Ana Jimenez, de 27 anos, atua há 4 na rede pública estadual na cidade de São Paulo e não nega que já sabia que seu futuro seria difícil quando ingressou na faculdade de Geografia e decidiu dar aulas. A vontade de contribuir para diminuir as mazelas do mundo, porém, a motivou, diz ela. Hoje, em meio à dificuldade de comprar um imóvel, Ana sente certa frustração. “Uma manicure ganha R$ 20 reais por 1 hora e meia de trabalho. Eu ganho R$ 7,50. Não é desmerecer o trabalho da manicure, até porque uma das minhas tias é manicure, mas ela não fez faculdade”, conta. “Para o meu pai, todo o investimento na minha formação está sendo desperdiçado. Por ele eu não seria professora. Nenhum pai quer que seu filho seja professor”, afirma. Em São Paulo, o salário inicial para um professor da rede estadual com nível superior é R$ 1.438,33. É pouco, mas há situações ainda mais críticas em outros estados.
Em maio, Amanda Gurgel, de 29 anos, comoveu milhares de pessoas ao proferir um discurso diante de deputados do Rio Grande do Norte. A professora, formada em Letras, questionou se os parlamentares seriam capazes de viver com seu salário-base: R$ 930. E denunciou o descaso com a educação. O vídeo foi parar na internet e virou um sucesso. Meses depois, porém, Amanda diz que tudo continua igual para os professores potiguares. “A gente não quer ser milionário, só ter uma vida digna No Rio Grande do Norte nada mudou. Fizemos uma greve que durou 81 dias, nenhuma das nossas reivindicações foi atendida. Fomos humilhados mais uma vez”, conta.

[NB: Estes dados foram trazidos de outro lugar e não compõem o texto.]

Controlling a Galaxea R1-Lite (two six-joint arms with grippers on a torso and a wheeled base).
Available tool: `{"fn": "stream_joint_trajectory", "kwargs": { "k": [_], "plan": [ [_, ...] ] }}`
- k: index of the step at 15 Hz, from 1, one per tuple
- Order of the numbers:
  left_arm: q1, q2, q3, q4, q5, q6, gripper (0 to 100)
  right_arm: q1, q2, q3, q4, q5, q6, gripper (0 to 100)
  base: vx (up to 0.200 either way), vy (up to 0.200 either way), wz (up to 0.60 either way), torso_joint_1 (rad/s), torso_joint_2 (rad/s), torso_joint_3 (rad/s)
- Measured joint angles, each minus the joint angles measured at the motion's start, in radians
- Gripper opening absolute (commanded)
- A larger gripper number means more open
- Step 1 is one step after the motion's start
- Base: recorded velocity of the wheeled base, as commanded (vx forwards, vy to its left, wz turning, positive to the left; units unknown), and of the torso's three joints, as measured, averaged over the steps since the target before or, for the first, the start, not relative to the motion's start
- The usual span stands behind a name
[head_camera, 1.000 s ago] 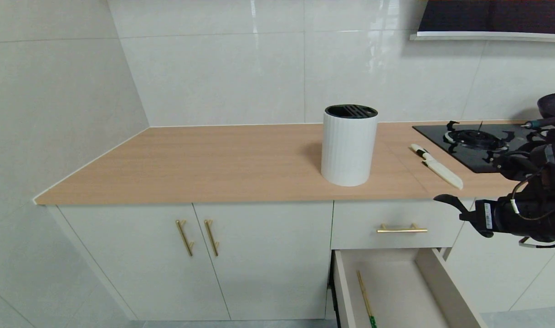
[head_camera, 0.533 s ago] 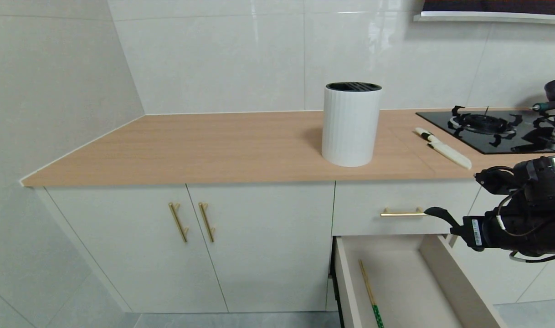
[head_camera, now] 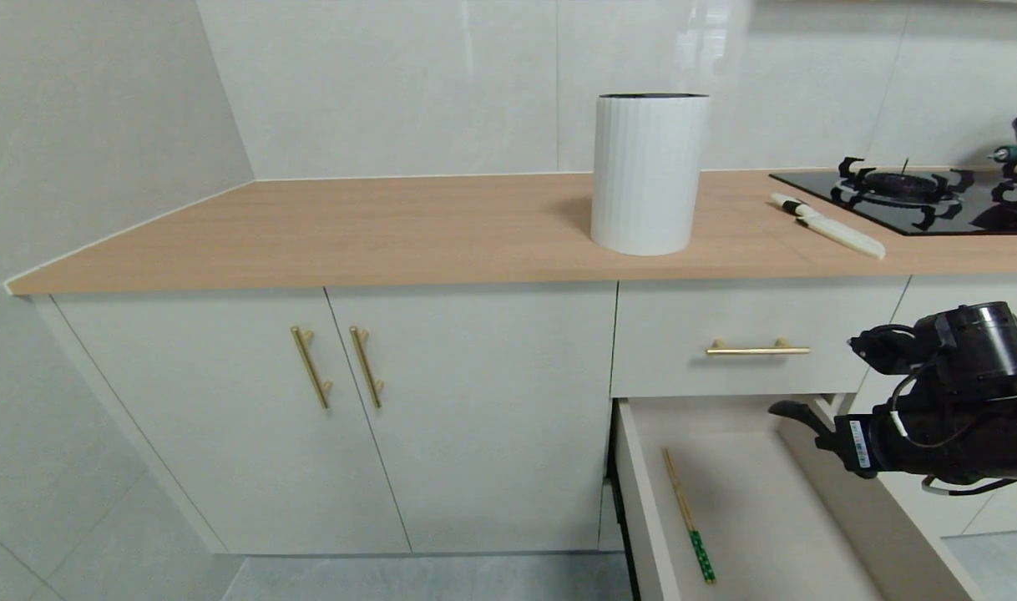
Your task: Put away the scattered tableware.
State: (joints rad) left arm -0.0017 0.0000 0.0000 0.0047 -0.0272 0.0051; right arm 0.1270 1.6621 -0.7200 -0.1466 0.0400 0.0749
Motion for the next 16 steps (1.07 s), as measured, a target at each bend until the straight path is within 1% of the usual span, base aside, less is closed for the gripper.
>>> {"fn": "stream_joint_trajectory", "kwargs": {
  "k": [3,5,7,12,16],
  "plan": [
    [0.000,0.000,0.000,0.000,0.000,0.000,100,0.000,0.034,0.006,-0.038,0.000,0.000,0,0.000,0.000,0.00,-0.040,0.40,0.333],
    [0.000,0.000,0.000,0.000,0.000,0.000,100,0.000,0.057,0.017,-0.071,-0.001,-0.001,0,0.000,0.000,0.00,0.000,0.00,0.000],
    [0.000,0.000,0.000,0.000,0.000,-0.001,100,0.000,0.076,0.025,-0.092,-0.026,-0.004,0,0.000,0.000,0.00,0.000,0.00,0.000],
    [0.000,0.000,0.000,0.000,0.000,0.000,100,0.002,0.117,0.028,-0.095,-0.034,-0.007,0,0.000,0.000,0.00,-0.006,0.01,0.020],
    [0.000,0.000,0.000,0.000,0.000,-0.001,100,0.030,0.187,0.027,-0.101,-0.050,-0.007,0,0.000,0.000,0.00,-0.011,0.11,0.059]
  ]
}}
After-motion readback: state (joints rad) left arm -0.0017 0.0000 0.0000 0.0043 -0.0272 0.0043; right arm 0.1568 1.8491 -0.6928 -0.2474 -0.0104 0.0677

Os baixos salários entre os professores não são novidade, mas, com a entrada em vigor da lei que estabelece um piso nacional para a categoria, este quadro deveria ter começado a se alterar. A lei foi promulgada em 2008 e questionada na Justiça. Ficou suspensa até abril deste ano, quando o Supremo Tribunal Federal sentenciou que o texto é constitucional. O piso nacional passou a ser de R$ 1.187,97 para professores de nível médio, aqueles que não cursaram Ensino Superior.
Mesmo com a determinação, porém, pouco mudou. A maioria dos estados ainda paga remuneração inferior ao piso estabelecido, segundo a Confederação Nacional dos Trabalhadores em Educação (CNTE). Os professores têm feito protestos e greves para reclamar da situação. Algumas já duram meses e para muitos alunos o reinício das aulas previsto para agosto será adiado.

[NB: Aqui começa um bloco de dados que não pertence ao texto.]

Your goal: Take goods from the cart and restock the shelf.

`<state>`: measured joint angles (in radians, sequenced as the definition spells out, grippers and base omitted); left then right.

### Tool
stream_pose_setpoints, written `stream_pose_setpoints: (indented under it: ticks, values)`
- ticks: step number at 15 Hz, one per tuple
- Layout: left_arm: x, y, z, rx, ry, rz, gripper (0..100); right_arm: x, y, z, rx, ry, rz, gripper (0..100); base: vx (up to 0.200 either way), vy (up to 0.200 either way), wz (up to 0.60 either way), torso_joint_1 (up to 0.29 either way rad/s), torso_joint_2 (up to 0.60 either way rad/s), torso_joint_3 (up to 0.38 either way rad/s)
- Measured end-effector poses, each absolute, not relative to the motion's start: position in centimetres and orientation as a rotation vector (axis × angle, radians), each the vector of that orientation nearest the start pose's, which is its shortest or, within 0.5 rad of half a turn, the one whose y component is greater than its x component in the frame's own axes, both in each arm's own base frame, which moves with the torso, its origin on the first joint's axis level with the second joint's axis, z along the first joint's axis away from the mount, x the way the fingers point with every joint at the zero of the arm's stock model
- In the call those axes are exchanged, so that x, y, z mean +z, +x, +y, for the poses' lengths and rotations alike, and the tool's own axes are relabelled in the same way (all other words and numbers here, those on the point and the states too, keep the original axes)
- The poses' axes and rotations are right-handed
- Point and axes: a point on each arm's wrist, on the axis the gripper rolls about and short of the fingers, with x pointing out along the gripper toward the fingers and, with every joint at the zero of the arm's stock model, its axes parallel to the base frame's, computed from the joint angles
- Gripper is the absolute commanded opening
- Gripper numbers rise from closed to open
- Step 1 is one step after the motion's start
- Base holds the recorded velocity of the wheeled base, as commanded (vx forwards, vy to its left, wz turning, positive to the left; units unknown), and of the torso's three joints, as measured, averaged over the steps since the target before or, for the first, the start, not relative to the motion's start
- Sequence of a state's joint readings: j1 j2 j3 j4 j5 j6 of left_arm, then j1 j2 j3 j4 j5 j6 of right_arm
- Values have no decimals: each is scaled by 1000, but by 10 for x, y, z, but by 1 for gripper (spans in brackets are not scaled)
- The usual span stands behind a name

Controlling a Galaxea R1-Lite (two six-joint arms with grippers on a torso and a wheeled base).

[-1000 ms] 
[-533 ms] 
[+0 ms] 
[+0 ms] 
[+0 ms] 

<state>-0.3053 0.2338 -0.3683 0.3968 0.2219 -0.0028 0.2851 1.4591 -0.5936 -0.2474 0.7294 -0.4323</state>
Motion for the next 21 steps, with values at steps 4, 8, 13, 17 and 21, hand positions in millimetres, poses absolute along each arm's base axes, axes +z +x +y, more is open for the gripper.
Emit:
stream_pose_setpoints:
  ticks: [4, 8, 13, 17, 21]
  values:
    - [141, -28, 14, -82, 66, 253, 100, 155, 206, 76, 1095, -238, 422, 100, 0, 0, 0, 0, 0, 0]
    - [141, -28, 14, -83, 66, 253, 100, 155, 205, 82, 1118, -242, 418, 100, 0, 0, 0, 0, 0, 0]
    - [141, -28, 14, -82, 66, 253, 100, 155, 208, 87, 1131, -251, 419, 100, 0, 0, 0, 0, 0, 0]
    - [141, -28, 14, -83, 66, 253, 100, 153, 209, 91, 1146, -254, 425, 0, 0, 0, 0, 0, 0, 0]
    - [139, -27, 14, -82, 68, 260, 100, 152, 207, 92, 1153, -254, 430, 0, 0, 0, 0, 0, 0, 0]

No Rio de Janeiro, por exemplo, onde esses professores recebem R$ 650, a situação só deve se definir nesta quarta-feira (3), quando haverá uma assembleia. Eles estão parados desde 7 de junho. “O Governo defende que paga um salário proporcional ao piso, já que a nossa carga horária é de 22 horas e meia, mas nós queremos receber o valor estabelecido pela lei”, explica Sérgio Paulo Aurnheimer Filho, coordenador do sindicato dos profissionais de educação do Rio de Janeiro. Segundo ele, centenas deixam a rede estadual, atraídos por salários em redes municipais que pagam até o dobro.

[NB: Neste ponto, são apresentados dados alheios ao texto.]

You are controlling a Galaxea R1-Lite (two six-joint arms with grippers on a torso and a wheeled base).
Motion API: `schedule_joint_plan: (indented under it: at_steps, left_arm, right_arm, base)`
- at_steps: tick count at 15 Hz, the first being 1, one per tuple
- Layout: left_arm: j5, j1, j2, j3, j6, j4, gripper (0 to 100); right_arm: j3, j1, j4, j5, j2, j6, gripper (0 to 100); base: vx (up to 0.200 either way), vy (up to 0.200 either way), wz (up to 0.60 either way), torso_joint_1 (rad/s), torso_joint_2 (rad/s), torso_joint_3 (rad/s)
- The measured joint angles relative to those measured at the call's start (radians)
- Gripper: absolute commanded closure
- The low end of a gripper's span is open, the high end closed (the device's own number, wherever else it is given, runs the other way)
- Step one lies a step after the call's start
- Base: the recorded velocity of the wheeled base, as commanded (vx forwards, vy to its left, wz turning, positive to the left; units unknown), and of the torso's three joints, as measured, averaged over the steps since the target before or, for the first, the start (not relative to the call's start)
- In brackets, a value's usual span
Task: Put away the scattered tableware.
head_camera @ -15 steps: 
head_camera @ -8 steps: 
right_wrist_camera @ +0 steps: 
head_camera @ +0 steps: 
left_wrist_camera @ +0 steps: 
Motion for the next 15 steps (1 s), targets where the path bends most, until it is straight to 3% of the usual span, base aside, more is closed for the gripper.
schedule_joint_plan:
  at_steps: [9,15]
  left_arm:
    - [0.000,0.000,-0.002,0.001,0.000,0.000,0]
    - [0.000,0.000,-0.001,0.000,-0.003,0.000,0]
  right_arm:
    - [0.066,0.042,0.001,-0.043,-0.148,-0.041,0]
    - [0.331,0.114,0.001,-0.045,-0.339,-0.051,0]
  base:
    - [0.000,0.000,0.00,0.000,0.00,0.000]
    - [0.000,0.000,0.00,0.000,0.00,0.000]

“Os professores ficam só esperando a aprovação em outro concurso para saírem. Isso prejudica o desenvolvimento de projetos educativos de médio e longo prazo”, aponta Aurnheimer.
Em Minas Gerais, onde o salário-base é de R$ 396,89 por uma jornada de 24 horas semanais, valor inferior ao piso, mesmo proporcionalmente, a situação não é diferente. A greve, que começou em 8 de junho, não tem previsão para acabar de acordo com Beatriz Cerqueira, coordenadora-geral do sindicato dos profissionais de educação de Minas. “Existe uma lei, mas o Governo de Minas não fez nada para se adequar. Por isso fizemos uma greve. Dar aula é, para muitos, apenas uma atividade de passagem, algo que se faz enquanto não se encontra outro trabalho que pague melhor. E tudo isso afeta o processo educativo”, emenda.
Muitos professores arranjam outros empregos para complementar a renda. “Preparar uma boa aula demanda tempo e esse tempo não é integralmente pago. Ou seja, além de ganhar pouco o professor trabalha de graça quando quer oferecer algo legal para os alunos. É óbvio que quando você está cansada e desmotivada fica tudo mais difícil”, diz a professora Ana.
Para Heleno Araújo Filho, secretário para assuntos educacionais da CNTE, a falta de vínculos com a comunidade e as múltiplas jornadas prejudicam a qualidade da educação. “O piso foi um instrumento muito comemorado, mas foi muito descaracterizado graças a interpretações errôneas e à má vontade dos gestores”, comenta.